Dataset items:
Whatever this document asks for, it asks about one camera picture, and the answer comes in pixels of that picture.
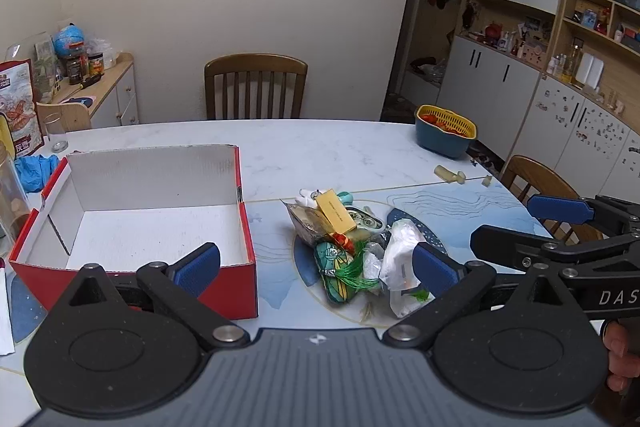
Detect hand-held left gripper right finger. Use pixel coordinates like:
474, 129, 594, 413
382, 242, 573, 349

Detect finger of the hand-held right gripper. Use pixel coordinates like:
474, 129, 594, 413
470, 225, 640, 269
526, 193, 640, 239

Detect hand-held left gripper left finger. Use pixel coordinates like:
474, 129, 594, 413
68, 243, 251, 351

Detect white plastic bag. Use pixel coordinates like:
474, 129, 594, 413
376, 218, 432, 319

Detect red cardboard box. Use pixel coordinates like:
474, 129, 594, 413
9, 144, 259, 322

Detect correction tape dispenser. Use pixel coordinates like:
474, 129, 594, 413
350, 206, 387, 234

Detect green pouch with tassel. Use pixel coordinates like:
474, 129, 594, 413
314, 233, 388, 305

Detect silver foil packet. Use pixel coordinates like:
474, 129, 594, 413
285, 201, 341, 245

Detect yellow rectangular box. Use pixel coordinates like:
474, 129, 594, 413
316, 190, 358, 235

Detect person's right hand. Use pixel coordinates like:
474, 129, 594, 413
601, 321, 640, 408

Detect wooden dining chair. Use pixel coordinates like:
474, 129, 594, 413
204, 53, 308, 120
501, 155, 606, 244

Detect beige tube piece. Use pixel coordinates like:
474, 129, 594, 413
434, 165, 467, 184

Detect blue plastic tub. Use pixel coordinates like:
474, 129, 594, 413
415, 113, 477, 159

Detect white plush tooth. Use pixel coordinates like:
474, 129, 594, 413
294, 188, 326, 210

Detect yellow plastic colander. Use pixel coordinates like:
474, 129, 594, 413
417, 105, 477, 140

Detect yellow oil bottle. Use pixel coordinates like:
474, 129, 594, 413
562, 38, 585, 84

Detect wooden white sideboard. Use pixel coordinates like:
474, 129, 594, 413
50, 53, 140, 128

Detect blue rubber gloves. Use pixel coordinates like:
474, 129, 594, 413
14, 153, 61, 194

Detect clear drinking glass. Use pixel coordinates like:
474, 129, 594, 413
44, 112, 69, 152

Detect white paper sheet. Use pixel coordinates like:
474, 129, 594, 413
0, 268, 17, 355

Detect small light wooden chair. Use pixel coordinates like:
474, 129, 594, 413
36, 101, 93, 136

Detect dark glass jar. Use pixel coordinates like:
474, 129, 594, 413
66, 54, 86, 86

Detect clear plastic bag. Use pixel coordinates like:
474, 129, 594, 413
87, 38, 121, 70

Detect red snack bag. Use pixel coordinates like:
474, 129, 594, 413
0, 59, 45, 158

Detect small blue globe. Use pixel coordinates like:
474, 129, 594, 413
53, 23, 87, 58

§ Task to complete
Excluding images, return all of the records above word for word.

§ Written answer
Whatever this document asks for, it asks about one camera picture, and the answer comes in pixels of that picture.
Detect hand-held left gripper right finger. Use pixel coordinates like:
474, 129, 594, 413
382, 242, 573, 349

Detect finger of the hand-held right gripper. Use pixel coordinates like:
474, 129, 594, 413
470, 225, 640, 269
526, 193, 640, 239

Detect hand-held left gripper left finger. Use pixel coordinates like:
474, 129, 594, 413
68, 243, 251, 351

Detect white plastic bag. Use pixel coordinates like:
474, 129, 594, 413
376, 218, 432, 319

Detect red cardboard box. Use pixel coordinates like:
474, 129, 594, 413
9, 144, 259, 322

Detect correction tape dispenser. Use pixel coordinates like:
474, 129, 594, 413
350, 206, 387, 234

Detect green pouch with tassel. Use pixel coordinates like:
474, 129, 594, 413
314, 233, 388, 305

Detect silver foil packet. Use pixel coordinates like:
474, 129, 594, 413
285, 201, 341, 245

Detect yellow rectangular box. Use pixel coordinates like:
474, 129, 594, 413
316, 190, 358, 235

Detect person's right hand. Use pixel coordinates like:
474, 129, 594, 413
601, 321, 640, 408

Detect wooden dining chair. Use pixel coordinates like:
474, 129, 594, 413
204, 53, 308, 120
501, 155, 606, 244

Detect beige tube piece. Use pixel coordinates like:
474, 129, 594, 413
434, 165, 467, 184

Detect blue plastic tub. Use pixel coordinates like:
474, 129, 594, 413
415, 113, 477, 159

Detect white plush tooth. Use pixel coordinates like:
474, 129, 594, 413
294, 188, 326, 210

Detect yellow plastic colander. Use pixel coordinates like:
474, 129, 594, 413
417, 105, 477, 140

Detect yellow oil bottle. Use pixel coordinates like:
474, 129, 594, 413
562, 38, 585, 84

Detect wooden white sideboard. Use pixel coordinates like:
474, 129, 594, 413
50, 53, 140, 128

Detect blue rubber gloves. Use pixel coordinates like:
474, 129, 594, 413
14, 153, 61, 194

Detect clear drinking glass. Use pixel coordinates like:
474, 129, 594, 413
44, 112, 69, 152

Detect white paper sheet. Use pixel coordinates like:
474, 129, 594, 413
0, 268, 17, 355

Detect small light wooden chair. Use pixel coordinates like:
474, 129, 594, 413
36, 101, 93, 136

Detect dark glass jar. Use pixel coordinates like:
474, 129, 594, 413
66, 54, 86, 86

Detect clear plastic bag. Use pixel coordinates like:
474, 129, 594, 413
87, 38, 121, 70

Detect red snack bag. Use pixel coordinates like:
474, 129, 594, 413
0, 59, 45, 158

Detect small blue globe. Use pixel coordinates like:
474, 129, 594, 413
53, 23, 87, 58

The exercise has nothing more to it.